The rest of the novel is a journey around Europe finding the Sunflower girl. She has to be out there somewhere and Josh just can’t seem to forget about her. Extensive research shows how there are versions of Sunflowers in Munich, Amsterdam, Philadelphia and Tokyo. He and his friends head to Bristol airport and flip a coin to see where he will end up: Amsterdam or Munich. (The other two are ruled out due to a lack of funds, naturally.) Munich it is, but it isn’t as successful as Josh had hoped. Amsterdam next and this provides luck but not as Josh expects it. He meets Eva who helps him with the local bookstores and learns he is an internet sensation, unbeknown to him. His friends have to be behind this.
‘I’m looking at an Instagram account with pictures of me. But it’s not my account. #FindSunflowerGirl.’

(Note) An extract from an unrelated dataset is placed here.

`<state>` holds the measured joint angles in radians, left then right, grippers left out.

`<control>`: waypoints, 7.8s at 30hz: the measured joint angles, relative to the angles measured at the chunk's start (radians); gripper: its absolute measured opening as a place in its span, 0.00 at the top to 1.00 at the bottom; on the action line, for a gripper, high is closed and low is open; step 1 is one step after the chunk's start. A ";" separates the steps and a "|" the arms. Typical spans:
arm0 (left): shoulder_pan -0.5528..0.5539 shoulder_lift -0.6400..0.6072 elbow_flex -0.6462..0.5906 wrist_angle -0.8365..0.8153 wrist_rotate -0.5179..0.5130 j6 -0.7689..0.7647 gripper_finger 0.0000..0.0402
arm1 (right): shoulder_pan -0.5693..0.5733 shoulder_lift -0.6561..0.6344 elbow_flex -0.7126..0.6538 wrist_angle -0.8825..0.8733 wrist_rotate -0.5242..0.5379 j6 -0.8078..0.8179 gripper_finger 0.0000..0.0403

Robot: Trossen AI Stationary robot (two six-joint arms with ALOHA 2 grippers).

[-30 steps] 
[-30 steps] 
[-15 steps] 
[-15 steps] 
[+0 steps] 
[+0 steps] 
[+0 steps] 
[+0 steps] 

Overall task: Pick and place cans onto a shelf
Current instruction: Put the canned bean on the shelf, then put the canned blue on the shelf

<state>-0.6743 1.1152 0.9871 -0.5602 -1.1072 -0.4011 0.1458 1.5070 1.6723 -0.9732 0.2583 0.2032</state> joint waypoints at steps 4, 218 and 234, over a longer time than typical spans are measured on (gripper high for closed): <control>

The fates don’t seem to want to help Josh find his Sunflower girl but he decides to head to Paris, following a phone call from Jessie who said that someone at work had seen Sunflowers recently there. Will Josh find her? Will the coin be right? It’s got him this far after all. Josh also had the voice of his beloved grandpa in the back of his head. He had to take this leap. Maybe his luck was about to change.
‘It’s her. It’s actually her.’
The stars align, he learns her name (Lucy) and they see Sunflowers with the postcard they bought in London. Life is complete. There are a few more surprises and bumps in the road for Josh in the way first but by the end of the novel, Josh has got his girl, a plan to go travelling in the not too distant future, and a sense of happiness and contentment. What makes it even better is knowing that his grandpa is right with him the whole time, the silent presence ever keeping him company and support. The novel ends in Rome without the coin. Time for a fresh start with the girl he loves.
‘Just as I have watched my coin spiral up in the air countless times over the past year, it twists and twirls in the sky, only this time it lands behind me rather than back in my hand… I wrap my arms around Lucy and kiss her strawberry gelato flavoured lips.’
Final Thoughts This book was a lift that I needed. It was funny, heartwarming and just plain adorable. I even want to read the letters of Van Gogh because of it. The thing that intrigued me most was that the writer is male. Contemporary romances novels are normally written by women and it was this that drew me to this book to be honest. I wanted to see how it would be presented. As a girl, I only have my own experiences to go from. I found myself really feeling for Josh and secretly wishing that someone would want to travel Europe to find me. It’s a very modern romance and just made me feel really young at heart. I loved the friendships in the book and the role the family played too. I found Josh’s parents hilarious and I know we will all see glimmers of our own families in them. Honest and enjoyable, I loved this book.